I started writing a piece about chairs after my nephew sent me a photo of my daughter Carlene as a baby sitting propped up in her Grandpa Bouwman’s recliner and I thought about how I never imagined I’d be that old that I’d buy a recliner, but I bought one last year to replace the chair that was originally a birthday gift for my now ex-husband who, when he moved in with his now wife, said he didn’t want it anymore and so I took it back and kept it for a few years until it was nearly threadbare and it was hauled away when they delivered my new recliner which is so comfortable that Jim bought one last week, although mine, with its one up and one down button, isn’t nearly as fancy as his electronic wonder that has more buttons than a TV remote and a USB port, and as I wrote about this, I wondered what someone like Archie Bunker would think of such a chair, which I saw years ago in the Smithsonian’s National Museum of American History, and then I remembered that Martin Crane’s chair in Frasier was a recliner which reminded me that my dad’s last chair was a recliner and that he always managed to get popcorn stuck in the cushions, which both frustrated and amazed my mother, and I laughed at the memory and wanted to share it with Dad, but then I remembered that Dad is gone and so I didn’t feel like writing about chairs anymore.

I started writing a piece about the word “sorry” and how there are times when I say “sorry” when I’m not, times when I should confront, defend, or simply say nothing at all, and the writing was start and stop, start and stop so I went to the kitchen for a box of Chuckles Minis I had half hidden in a cupboard and when I returned to my desk, without thinking, I created a pile of the licorice ones because I don’t like licorice, but Dad did, and he also liked Almond Joy, Mounds and Bit ‘O Honey and I thought about how I gave those to him when I went through my Halloween candy haul, then I started to cry and stopped writing about “sorry.”
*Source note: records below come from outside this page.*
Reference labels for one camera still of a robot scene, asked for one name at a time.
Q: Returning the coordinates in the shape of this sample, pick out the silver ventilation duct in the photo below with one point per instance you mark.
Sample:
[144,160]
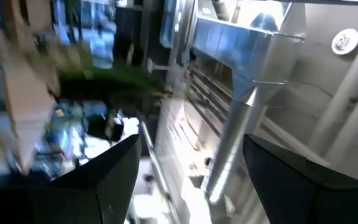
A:
[238,133]

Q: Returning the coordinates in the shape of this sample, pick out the round white disc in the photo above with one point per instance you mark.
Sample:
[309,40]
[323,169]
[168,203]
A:
[345,42]

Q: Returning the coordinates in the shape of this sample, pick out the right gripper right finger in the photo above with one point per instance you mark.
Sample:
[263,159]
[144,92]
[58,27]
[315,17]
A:
[306,199]

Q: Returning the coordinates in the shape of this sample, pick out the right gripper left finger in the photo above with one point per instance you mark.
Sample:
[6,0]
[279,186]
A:
[73,199]

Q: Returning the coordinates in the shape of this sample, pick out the dark artificial tulip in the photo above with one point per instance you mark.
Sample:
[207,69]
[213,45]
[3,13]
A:
[120,81]
I started writing about the time my brother and I went fishing for bullheads when we were 11 and 9 and how we used cane poles that were a foot taller than either of us and my brother got a hook lodged in his knee and I cried all the way home because I thought he would die and he told me to shut up because I was embarrassing him, and when we got home, Mom called Dad at work and Dad went to the hardware store to buy a side cutter since a fish hook should only go one way in and out, and when he cut the barbs to slip the hook the rest of the way through my brother’s knee I thought I would faint, but then I couldn’t remember what happened next – did my brother need stitches? – and I reached for the phone to call Dad and, well…
One of these days I’ll balance my writing life and grief, finish a piece and feel good about it, just not today.

I know this feeling.
((I’m sorry you do)), but thank you. As you know with grief, it can often feel like we’re alone.
I love everything you write……doesn’t matter what it is. I seem to always be able to relate! Thank you
Thank you, Penny. That’s very kind 🙂 It is especially welcome at this time when I don’t feel I can put two words together.
Who would have thought your writer’s block’s name was Don? Even though we understand it in our mind, our hearts can still be surprised by how deeply woven into our everyday life our parents are. The only reason I don’t reach for the phone to call my mother any more is we got rid of our land line, but Friday evening dinner-prep time still has me looking at that empty spot on the kitchen wall. I’m sorry that writing is so hard for you right now, since it can also be therapy, but I hope you’ll be patient with yourself and we’ll wait for the words to come back. Take care, Lynn.